CWU Professor Mark Auslander has researched and proposed likely identities for the names on Ashley’s Sack, a piece of embroidery from 1921 tracing one family’s lineage through slavery. Really neat work digging into American history.
For almost a decade, a slavery-era artifact known as “Ashley’s Sack” has intrigued historians unable to identify Ashley—the girl’s name preserved in needlework. The Smithsonian, where the sack is on display, may now attribute the recent discovery of Ashley’s identity to Central Washington University Professor Mark Auslander.
Auslander, who teaches in the department of Anthropology and Museum Studies and is director for the Museum of Culture and Environment spent the last year researching the lineage of the three women whose names were needle worked into the cloth. Research led him to North Carolina and Philadelphia where he searched slave, court and estate records, as well as early bank and census data.

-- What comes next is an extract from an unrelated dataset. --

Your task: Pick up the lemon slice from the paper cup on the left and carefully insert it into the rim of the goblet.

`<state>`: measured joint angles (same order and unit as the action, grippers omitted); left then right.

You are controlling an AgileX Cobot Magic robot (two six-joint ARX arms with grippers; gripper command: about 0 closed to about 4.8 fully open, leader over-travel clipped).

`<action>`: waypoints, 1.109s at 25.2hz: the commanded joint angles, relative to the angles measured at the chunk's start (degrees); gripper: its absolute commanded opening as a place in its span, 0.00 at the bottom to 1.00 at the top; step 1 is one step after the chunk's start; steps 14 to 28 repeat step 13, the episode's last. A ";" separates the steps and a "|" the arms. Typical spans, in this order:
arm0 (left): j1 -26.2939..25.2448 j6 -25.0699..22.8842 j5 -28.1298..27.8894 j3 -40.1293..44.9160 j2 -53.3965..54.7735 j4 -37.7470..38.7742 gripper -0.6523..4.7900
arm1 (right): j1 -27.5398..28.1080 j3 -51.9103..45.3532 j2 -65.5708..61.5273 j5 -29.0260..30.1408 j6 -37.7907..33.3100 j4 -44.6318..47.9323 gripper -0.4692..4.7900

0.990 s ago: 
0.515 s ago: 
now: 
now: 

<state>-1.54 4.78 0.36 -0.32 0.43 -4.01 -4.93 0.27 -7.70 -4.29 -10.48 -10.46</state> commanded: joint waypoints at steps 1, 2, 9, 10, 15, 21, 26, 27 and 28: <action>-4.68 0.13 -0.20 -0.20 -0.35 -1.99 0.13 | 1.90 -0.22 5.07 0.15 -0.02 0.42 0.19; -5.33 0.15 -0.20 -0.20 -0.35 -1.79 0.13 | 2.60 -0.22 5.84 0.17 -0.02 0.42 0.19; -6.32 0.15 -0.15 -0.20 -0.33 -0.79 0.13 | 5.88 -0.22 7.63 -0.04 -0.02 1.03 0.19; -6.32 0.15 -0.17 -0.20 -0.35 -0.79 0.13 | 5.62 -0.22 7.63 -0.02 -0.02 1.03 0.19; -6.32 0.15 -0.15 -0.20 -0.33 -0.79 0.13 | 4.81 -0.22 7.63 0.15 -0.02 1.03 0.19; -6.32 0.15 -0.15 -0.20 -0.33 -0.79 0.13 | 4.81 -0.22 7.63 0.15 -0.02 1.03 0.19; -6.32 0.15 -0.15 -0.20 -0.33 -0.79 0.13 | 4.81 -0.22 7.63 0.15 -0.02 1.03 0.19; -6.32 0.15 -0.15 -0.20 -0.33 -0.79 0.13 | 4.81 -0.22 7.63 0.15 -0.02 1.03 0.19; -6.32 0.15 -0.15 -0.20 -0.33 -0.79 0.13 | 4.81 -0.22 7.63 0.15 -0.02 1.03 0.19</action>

“The object has become a kind of obsession for me during this past year,” said Auslander.
His findings were recently published in the article “Slavery’s Traces: In Search of Ashley’s Sack,” in the noted academic journal Southern Spaces.

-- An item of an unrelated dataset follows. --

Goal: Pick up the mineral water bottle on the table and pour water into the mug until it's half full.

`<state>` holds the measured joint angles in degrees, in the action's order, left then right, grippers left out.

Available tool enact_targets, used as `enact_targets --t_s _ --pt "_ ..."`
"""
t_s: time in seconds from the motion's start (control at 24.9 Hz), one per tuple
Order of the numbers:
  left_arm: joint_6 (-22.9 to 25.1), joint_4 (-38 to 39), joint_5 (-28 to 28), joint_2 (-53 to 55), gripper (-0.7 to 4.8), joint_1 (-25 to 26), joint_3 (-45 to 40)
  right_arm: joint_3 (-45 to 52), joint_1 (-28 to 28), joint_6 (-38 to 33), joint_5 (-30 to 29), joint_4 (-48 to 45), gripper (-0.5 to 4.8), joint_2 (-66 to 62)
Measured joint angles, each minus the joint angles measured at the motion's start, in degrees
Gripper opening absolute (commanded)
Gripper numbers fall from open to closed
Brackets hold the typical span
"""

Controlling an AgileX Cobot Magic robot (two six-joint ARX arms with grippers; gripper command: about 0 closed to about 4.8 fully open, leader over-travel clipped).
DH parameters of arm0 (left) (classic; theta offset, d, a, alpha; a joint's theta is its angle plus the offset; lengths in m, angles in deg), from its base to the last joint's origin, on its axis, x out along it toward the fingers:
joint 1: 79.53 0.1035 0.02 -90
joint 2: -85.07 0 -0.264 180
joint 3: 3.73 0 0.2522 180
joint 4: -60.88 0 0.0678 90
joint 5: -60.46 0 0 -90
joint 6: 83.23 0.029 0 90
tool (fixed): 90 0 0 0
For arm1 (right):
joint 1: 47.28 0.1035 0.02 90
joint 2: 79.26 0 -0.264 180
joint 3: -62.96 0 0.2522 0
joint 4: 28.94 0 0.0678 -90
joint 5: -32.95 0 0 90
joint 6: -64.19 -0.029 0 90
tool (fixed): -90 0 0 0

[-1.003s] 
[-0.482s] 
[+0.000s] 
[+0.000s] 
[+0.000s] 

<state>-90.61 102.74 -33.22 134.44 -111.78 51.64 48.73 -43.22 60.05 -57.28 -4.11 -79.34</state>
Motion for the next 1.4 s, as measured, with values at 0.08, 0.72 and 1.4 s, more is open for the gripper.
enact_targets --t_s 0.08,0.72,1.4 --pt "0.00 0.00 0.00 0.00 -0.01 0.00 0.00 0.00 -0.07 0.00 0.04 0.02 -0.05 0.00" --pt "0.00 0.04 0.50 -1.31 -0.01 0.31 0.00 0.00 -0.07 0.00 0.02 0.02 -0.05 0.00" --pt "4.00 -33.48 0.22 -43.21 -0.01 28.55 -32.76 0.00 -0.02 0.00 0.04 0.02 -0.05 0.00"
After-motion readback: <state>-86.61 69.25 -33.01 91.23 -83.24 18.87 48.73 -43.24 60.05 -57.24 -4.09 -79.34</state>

Ashley’s Sack, on loan from Middleton Place in South Carolina, is currently on exhibit in the newly opened Smithsonian National Museum of African American History and Culture in Washington, DC.
However, reading CWU’s writeup of the news has one unfortunate bit that really stood out to me (emphasis mine):
The original object was found in 2007 at a flea market in the small town of Springfield, Tennessee. Little was known of its history, but it gained great attention by historians and academics. Even less was known about the females listed on the sack.

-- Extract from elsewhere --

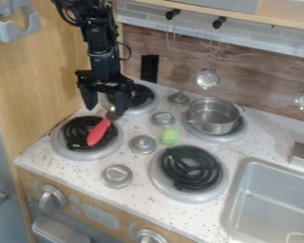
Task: Move the green object in the center of the burner
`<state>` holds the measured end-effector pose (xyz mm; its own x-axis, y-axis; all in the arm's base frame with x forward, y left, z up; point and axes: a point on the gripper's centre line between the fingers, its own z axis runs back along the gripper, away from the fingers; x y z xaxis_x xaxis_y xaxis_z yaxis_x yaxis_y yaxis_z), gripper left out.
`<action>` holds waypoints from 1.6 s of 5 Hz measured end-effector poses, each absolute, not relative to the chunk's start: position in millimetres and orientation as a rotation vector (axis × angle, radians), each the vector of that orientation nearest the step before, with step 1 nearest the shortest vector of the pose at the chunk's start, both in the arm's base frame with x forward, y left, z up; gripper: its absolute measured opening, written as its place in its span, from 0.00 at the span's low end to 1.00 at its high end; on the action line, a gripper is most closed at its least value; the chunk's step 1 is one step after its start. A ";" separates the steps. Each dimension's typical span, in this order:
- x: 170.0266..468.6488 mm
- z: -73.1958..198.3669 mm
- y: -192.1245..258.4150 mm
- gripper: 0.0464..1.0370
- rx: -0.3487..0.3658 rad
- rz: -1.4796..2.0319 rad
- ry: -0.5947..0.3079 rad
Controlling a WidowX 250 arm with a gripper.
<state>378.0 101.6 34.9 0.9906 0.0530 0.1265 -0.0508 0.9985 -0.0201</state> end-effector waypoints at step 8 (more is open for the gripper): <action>440.3 -13.0 1.3 0.96 -0.099 -0.247 -0.087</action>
<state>440.3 1.3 -13.0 0.9659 -0.2396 0.0982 0.2482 0.9648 -0.0867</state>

This really, really should have read, “Even less was known about the women listed on the sack.”
Using “females” instead of “women” is rude and dehumanizing, and to do so within the context of a historical artifact of the slavery era makes it even worse. Just don’t do it (especially if you’re writing for an institute of higher learning, and again especially if your writing about an artifact of an era where the dehumanization of an entire race, let alone gender, was the norm).